At the end of the 2011-12 season, following relegation, he again wasn’t retained and has been at Elland Road ever since.
Coles said: ‘Jamie is a good goalkeeper, too. He has worked hard and had a really good career.
‘He should be playing regularly in the Championship team without a doubt and it is a shame he isn’t at the moment.
‘He’s got good attributes and certainly did well for Pompey in the Championship the year after I left, when he was consistent.’
Having been brought to Pompey in 2005 by Harry Redknapp, Coles left in the summer of 2010.
Electing to follow Avram Grant to West Ham, it is a decision he regrets to this day, compounded by being removed by new boss Sam Allardyce 12 months later.
In August 2011 he made the leap to Al Jazira in the UAE, where he oversaw two keepers become their country’s first and second choices.

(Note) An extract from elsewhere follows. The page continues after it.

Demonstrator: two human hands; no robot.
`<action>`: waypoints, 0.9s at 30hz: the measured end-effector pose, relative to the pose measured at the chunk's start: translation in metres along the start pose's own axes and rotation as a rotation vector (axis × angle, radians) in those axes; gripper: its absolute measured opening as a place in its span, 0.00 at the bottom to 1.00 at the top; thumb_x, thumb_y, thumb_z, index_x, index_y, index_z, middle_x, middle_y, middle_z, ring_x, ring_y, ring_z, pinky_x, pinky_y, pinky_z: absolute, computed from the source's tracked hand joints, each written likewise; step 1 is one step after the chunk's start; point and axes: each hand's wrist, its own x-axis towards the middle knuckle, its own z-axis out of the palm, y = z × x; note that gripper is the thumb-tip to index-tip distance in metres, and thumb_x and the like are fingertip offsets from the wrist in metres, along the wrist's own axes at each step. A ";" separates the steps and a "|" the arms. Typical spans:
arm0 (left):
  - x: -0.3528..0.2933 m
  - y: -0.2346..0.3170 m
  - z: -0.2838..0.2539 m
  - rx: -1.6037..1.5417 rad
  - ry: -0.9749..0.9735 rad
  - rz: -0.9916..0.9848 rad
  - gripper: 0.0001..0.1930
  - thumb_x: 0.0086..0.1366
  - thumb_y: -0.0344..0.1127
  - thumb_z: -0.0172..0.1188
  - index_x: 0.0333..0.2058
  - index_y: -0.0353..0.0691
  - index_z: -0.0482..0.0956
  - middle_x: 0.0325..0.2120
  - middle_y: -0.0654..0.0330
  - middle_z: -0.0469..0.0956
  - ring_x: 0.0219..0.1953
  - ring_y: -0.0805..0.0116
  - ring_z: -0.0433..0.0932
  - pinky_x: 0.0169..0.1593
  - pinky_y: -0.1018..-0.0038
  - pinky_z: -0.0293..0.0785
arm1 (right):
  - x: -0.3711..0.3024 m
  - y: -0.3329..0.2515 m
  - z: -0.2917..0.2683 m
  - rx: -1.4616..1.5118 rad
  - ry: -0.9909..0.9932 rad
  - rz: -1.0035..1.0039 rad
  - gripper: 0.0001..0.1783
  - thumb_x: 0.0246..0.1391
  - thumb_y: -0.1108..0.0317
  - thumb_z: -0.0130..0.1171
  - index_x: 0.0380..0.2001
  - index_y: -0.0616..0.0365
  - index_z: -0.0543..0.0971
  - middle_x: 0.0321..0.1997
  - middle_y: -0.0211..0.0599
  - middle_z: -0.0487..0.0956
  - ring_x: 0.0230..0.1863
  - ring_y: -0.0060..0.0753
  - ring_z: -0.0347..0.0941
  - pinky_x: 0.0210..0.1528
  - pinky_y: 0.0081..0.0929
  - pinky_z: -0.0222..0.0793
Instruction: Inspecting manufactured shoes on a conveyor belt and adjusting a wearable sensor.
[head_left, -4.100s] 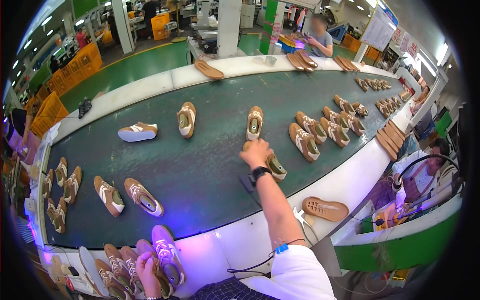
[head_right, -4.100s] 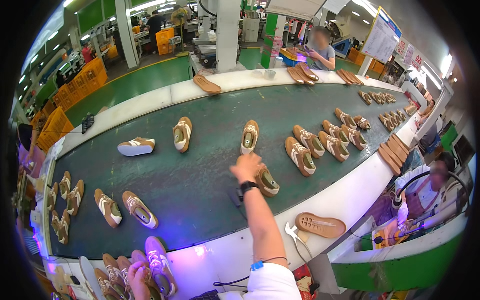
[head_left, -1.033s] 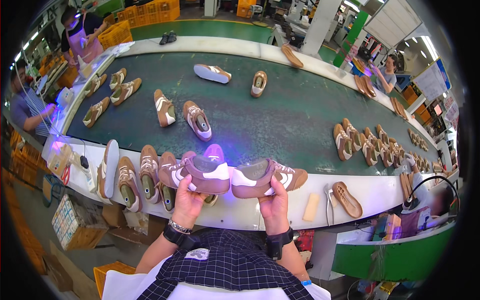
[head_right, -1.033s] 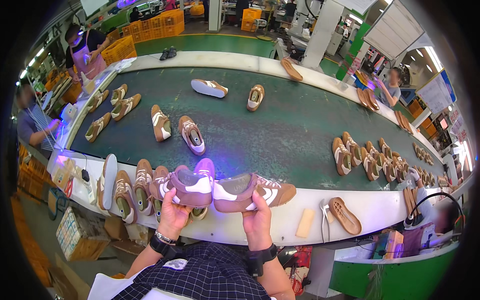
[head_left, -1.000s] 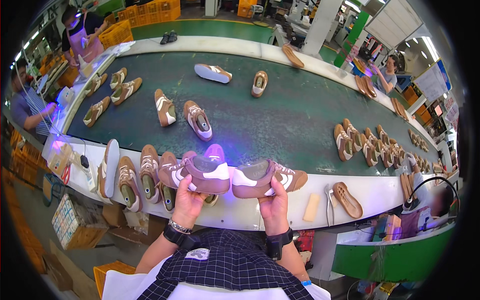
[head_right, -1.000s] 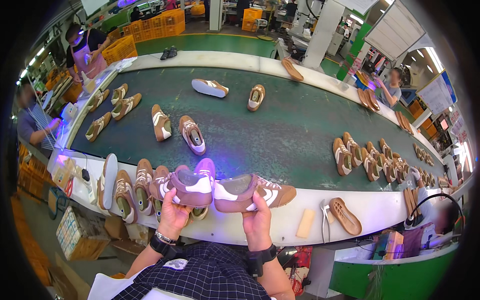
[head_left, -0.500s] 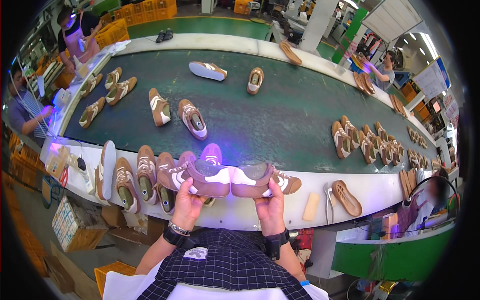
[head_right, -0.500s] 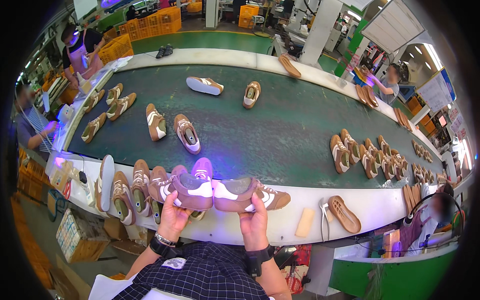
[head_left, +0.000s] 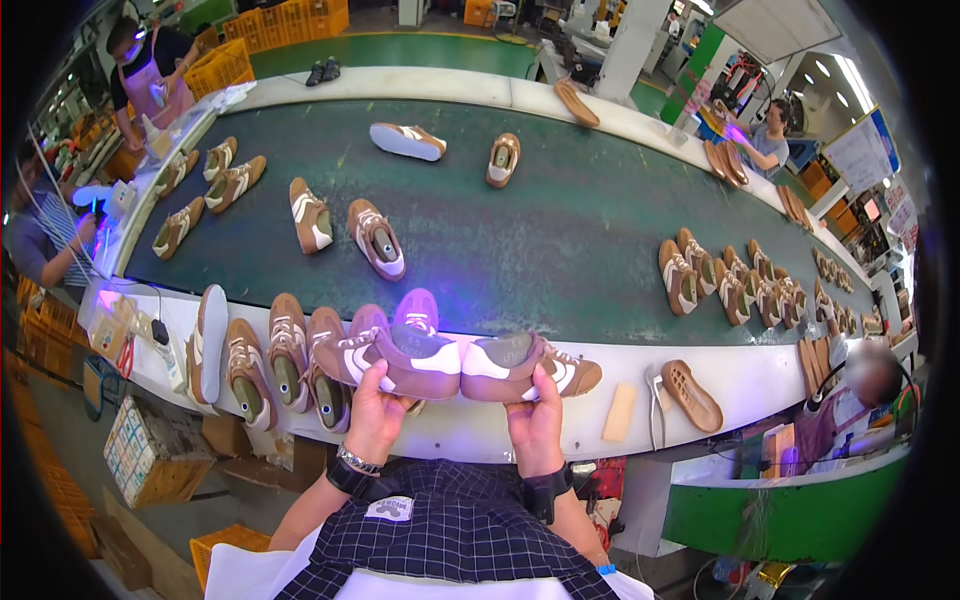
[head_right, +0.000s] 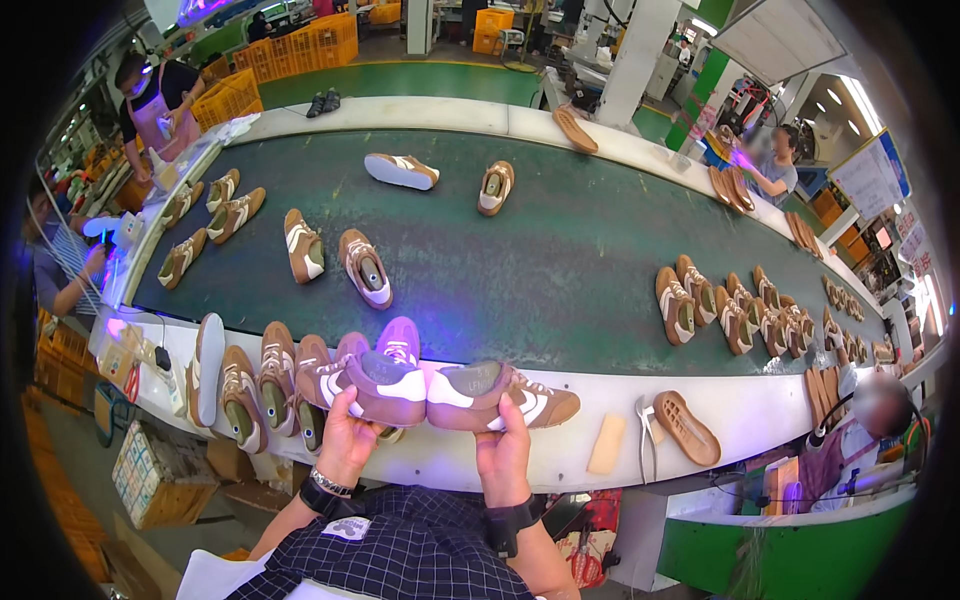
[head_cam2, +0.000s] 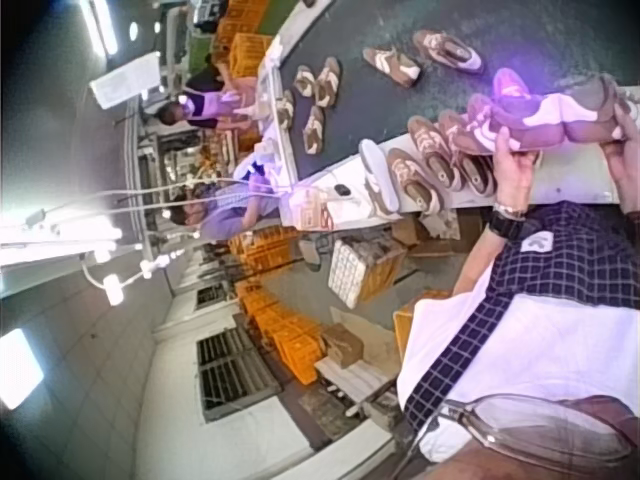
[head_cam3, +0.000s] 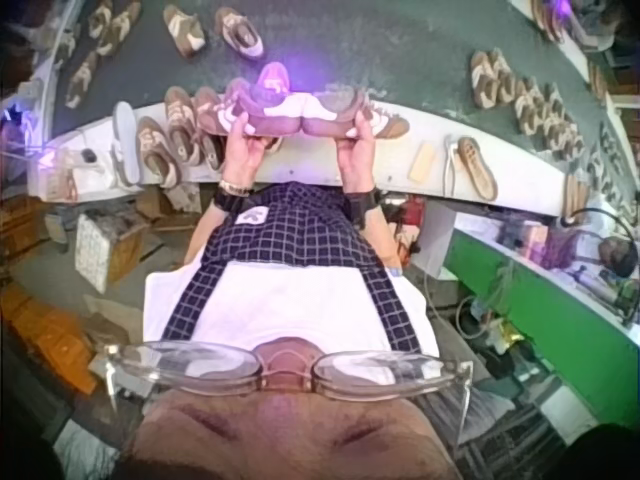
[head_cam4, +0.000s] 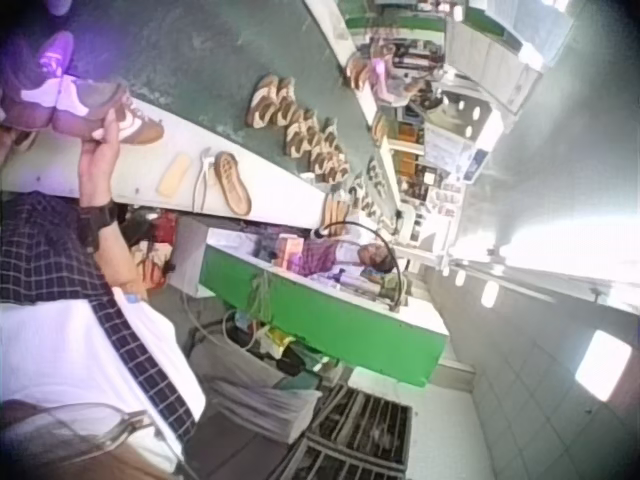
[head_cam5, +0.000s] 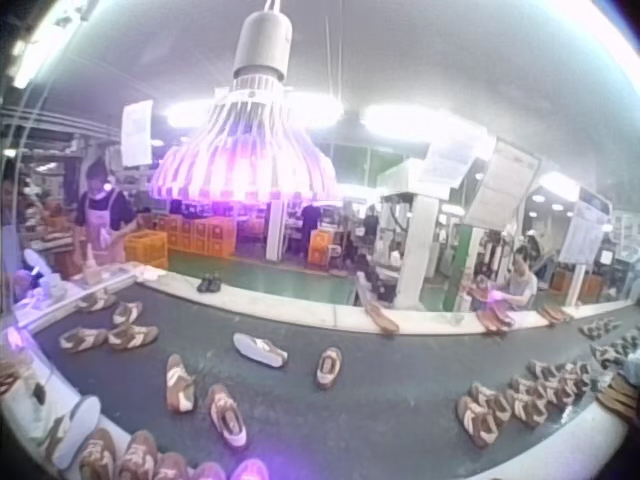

Yet last month he returned to England, without work – then Guy Whittingham rang.
He added: ‘I was desperate to come home so decided to quit my contract at Al Jazira.
‘It was time to come back and when I got off the plane on the Thursday morning within two seconds it was Guy on the phone.
‘He said: “Look, I know you’ve come back, would you come and work for Portsmouth?”.
‘I came in on expenses with no contract, it paid for my petrol, then Guy got the sack and Richie Barker came in.
‘At the moment I’m unemployed, so I don’t really know what is next.
‘I don’t follow anyone and have no agent, I’m just hoping someone will employ me for my CV.’
Let’s hope so, a great man among goalkeeping giants.